* **EXERCISE DESCRIPTION**:
Which lines below fall between the one containing "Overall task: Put" and the one containing "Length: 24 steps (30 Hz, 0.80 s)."? Repeat them exactly, counting both of those lines, and add nothing else.

* **Stored data entries**:
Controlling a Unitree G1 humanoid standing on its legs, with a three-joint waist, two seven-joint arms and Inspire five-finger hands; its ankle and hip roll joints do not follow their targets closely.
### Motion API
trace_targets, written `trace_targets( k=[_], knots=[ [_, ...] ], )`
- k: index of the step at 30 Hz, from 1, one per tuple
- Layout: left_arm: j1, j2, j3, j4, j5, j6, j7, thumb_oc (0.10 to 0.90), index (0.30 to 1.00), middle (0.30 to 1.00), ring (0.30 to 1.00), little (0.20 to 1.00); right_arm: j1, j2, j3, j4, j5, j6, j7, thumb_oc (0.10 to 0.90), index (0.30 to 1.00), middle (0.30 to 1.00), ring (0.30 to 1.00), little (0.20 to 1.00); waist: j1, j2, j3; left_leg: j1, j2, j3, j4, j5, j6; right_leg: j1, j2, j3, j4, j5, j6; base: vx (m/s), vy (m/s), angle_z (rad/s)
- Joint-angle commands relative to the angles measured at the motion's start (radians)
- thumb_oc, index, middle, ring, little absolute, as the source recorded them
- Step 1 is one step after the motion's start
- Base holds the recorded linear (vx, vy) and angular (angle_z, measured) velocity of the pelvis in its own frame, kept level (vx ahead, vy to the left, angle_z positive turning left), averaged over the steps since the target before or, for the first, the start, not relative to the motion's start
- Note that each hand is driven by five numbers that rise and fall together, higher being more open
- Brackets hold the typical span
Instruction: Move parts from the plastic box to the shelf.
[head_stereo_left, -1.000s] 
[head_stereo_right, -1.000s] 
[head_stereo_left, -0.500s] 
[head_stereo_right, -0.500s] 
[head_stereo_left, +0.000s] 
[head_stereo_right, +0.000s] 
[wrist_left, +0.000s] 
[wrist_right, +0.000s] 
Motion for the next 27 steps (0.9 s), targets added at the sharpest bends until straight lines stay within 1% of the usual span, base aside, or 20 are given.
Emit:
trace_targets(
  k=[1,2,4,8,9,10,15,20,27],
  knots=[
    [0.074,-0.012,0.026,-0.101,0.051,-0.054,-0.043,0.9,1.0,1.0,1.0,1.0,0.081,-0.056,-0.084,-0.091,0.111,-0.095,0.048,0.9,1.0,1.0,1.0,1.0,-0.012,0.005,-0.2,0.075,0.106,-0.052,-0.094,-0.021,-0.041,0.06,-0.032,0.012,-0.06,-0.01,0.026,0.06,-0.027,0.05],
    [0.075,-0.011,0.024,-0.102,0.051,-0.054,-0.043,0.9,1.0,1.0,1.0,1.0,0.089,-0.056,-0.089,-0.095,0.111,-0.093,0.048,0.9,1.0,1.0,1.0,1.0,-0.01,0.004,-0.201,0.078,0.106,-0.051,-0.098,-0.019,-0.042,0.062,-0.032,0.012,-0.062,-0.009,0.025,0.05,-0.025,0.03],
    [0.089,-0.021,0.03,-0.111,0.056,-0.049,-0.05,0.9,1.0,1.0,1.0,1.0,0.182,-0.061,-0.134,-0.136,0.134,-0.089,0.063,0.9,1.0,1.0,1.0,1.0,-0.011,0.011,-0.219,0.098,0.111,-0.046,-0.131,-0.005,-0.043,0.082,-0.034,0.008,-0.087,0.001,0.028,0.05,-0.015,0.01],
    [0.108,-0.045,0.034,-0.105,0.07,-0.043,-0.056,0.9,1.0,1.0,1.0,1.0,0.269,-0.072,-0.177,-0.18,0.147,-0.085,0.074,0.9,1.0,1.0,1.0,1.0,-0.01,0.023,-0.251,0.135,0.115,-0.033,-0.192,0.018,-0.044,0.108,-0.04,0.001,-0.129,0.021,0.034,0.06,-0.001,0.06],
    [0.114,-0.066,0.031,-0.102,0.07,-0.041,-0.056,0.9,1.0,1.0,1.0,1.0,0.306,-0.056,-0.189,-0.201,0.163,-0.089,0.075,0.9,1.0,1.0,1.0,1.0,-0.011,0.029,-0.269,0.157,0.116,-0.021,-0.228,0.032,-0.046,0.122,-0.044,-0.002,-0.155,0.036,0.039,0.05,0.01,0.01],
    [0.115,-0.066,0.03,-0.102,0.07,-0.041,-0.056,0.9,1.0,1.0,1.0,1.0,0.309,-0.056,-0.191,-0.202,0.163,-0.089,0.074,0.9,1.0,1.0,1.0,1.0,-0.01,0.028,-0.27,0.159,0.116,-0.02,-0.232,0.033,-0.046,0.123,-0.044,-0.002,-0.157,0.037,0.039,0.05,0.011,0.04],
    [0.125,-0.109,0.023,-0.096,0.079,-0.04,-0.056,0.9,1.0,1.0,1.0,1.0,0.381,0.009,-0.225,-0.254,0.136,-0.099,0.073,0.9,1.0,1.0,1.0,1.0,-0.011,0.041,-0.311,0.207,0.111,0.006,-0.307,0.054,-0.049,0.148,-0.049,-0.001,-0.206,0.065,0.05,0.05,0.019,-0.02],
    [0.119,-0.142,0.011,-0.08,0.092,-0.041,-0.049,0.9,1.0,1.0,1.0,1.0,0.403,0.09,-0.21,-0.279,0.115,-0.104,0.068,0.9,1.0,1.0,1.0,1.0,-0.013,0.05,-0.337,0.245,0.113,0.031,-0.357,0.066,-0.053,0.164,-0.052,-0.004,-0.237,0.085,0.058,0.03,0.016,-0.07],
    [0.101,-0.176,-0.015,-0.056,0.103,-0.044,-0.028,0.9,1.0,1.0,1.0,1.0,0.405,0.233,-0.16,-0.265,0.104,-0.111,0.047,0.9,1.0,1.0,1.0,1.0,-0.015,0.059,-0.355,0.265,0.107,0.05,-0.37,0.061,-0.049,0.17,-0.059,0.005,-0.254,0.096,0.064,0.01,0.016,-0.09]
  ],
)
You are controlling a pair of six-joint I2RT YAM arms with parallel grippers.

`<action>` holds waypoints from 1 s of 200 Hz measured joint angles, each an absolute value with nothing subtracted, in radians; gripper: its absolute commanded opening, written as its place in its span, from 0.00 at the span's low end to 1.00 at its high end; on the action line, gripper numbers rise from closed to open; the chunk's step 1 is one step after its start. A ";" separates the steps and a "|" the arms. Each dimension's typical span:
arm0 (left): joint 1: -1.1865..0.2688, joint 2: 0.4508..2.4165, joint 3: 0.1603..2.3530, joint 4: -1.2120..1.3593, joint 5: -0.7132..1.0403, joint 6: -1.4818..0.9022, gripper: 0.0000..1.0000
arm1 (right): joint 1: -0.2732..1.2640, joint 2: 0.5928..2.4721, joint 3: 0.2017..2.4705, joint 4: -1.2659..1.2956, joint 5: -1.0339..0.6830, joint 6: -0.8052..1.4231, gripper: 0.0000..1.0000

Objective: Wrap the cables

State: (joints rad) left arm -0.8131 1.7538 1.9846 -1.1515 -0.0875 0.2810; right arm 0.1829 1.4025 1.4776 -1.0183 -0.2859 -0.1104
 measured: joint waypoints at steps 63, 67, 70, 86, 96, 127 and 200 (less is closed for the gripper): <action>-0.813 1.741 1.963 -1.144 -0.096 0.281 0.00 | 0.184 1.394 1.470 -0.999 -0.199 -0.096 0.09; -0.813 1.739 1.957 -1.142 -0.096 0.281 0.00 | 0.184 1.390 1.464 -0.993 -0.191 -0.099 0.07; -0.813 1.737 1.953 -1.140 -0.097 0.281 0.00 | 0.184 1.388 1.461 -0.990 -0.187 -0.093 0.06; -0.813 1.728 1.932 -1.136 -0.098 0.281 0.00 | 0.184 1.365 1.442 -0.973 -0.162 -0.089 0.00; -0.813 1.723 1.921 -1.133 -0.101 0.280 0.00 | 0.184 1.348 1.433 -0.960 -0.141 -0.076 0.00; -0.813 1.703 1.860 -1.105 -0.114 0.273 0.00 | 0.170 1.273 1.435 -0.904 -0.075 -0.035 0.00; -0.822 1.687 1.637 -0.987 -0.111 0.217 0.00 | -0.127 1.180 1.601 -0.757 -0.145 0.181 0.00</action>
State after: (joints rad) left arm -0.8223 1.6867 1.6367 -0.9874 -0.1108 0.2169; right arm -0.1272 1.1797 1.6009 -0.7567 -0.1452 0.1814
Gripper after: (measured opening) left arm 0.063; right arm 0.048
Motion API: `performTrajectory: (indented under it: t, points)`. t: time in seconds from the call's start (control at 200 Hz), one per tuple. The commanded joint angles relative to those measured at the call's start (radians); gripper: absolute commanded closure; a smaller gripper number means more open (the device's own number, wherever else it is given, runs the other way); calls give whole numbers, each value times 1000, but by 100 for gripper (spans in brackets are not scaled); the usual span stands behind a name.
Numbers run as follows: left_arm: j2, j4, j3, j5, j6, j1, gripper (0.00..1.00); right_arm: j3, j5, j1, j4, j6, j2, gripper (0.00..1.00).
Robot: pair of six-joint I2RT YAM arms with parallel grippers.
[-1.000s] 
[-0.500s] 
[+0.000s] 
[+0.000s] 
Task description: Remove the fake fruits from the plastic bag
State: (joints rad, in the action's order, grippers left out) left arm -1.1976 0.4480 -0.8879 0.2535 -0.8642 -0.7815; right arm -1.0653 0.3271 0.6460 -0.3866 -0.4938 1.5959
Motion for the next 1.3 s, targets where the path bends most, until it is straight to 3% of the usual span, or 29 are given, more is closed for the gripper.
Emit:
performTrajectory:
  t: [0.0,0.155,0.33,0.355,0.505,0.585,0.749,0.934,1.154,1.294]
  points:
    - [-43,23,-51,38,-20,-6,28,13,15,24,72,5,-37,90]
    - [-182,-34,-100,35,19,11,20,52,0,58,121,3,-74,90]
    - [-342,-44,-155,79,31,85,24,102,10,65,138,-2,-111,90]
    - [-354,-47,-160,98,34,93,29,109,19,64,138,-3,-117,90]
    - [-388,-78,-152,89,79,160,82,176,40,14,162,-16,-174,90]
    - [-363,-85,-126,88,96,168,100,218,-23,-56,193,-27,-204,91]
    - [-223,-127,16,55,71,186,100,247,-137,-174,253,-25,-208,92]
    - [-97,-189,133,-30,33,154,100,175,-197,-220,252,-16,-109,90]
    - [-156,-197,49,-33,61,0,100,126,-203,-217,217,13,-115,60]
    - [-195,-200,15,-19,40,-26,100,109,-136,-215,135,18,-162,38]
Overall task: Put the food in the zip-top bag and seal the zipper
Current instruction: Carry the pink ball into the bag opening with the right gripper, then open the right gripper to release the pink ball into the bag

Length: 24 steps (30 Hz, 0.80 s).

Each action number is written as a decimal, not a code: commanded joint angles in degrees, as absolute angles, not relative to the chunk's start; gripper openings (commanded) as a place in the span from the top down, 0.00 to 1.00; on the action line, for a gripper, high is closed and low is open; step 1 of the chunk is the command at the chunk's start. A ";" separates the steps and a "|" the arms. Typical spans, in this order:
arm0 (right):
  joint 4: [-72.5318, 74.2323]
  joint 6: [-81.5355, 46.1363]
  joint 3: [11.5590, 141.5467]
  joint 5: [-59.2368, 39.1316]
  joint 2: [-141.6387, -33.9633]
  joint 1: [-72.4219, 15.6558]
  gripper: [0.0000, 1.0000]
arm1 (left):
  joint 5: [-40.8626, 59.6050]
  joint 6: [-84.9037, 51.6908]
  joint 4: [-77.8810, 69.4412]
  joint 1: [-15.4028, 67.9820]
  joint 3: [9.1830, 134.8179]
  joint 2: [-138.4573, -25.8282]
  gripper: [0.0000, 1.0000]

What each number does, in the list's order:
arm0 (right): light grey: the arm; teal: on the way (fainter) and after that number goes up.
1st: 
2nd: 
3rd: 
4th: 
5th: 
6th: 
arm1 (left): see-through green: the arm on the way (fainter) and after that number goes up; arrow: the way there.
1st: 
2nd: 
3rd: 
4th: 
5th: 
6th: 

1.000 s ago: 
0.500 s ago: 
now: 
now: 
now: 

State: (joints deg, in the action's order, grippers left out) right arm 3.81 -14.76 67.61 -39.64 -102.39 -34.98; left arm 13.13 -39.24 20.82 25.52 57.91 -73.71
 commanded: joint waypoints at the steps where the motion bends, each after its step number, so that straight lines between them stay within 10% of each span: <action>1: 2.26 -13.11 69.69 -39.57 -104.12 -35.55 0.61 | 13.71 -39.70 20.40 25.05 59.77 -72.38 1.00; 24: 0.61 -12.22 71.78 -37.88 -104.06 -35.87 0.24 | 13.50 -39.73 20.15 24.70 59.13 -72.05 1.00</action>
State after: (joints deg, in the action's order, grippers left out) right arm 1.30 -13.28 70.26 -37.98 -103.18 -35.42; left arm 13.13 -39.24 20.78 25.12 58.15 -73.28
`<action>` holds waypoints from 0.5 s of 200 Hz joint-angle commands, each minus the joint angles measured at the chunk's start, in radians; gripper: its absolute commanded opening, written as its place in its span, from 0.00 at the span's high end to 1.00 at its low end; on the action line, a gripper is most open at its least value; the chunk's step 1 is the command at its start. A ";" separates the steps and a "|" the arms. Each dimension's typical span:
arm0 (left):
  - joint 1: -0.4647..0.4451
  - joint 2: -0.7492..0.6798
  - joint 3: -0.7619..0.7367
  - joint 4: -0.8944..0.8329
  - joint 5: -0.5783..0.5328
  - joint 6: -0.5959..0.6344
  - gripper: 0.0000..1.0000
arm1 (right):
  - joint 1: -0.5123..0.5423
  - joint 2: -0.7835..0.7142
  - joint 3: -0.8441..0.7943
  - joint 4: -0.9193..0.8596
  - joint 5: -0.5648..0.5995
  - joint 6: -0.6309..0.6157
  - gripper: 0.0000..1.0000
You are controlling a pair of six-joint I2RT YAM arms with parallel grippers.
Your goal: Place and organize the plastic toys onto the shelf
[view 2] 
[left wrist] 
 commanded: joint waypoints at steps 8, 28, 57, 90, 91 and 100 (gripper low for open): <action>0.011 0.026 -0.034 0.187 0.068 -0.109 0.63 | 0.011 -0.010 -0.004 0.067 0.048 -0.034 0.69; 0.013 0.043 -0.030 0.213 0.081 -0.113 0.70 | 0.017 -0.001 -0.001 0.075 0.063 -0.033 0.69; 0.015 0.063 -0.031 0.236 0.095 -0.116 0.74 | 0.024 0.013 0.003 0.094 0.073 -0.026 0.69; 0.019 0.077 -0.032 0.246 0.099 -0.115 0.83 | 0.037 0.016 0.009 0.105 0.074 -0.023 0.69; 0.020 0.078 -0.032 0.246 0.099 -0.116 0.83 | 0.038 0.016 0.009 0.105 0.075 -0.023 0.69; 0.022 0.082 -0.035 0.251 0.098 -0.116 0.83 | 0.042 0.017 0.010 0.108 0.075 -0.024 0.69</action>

* **RESPONSE FOR THIS EXERCISE**:
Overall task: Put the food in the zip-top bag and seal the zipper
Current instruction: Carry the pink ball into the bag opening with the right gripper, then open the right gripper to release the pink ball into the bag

Length: 24 steps (30 Hz, 0.80 s).

There is nothing else to add to the answer.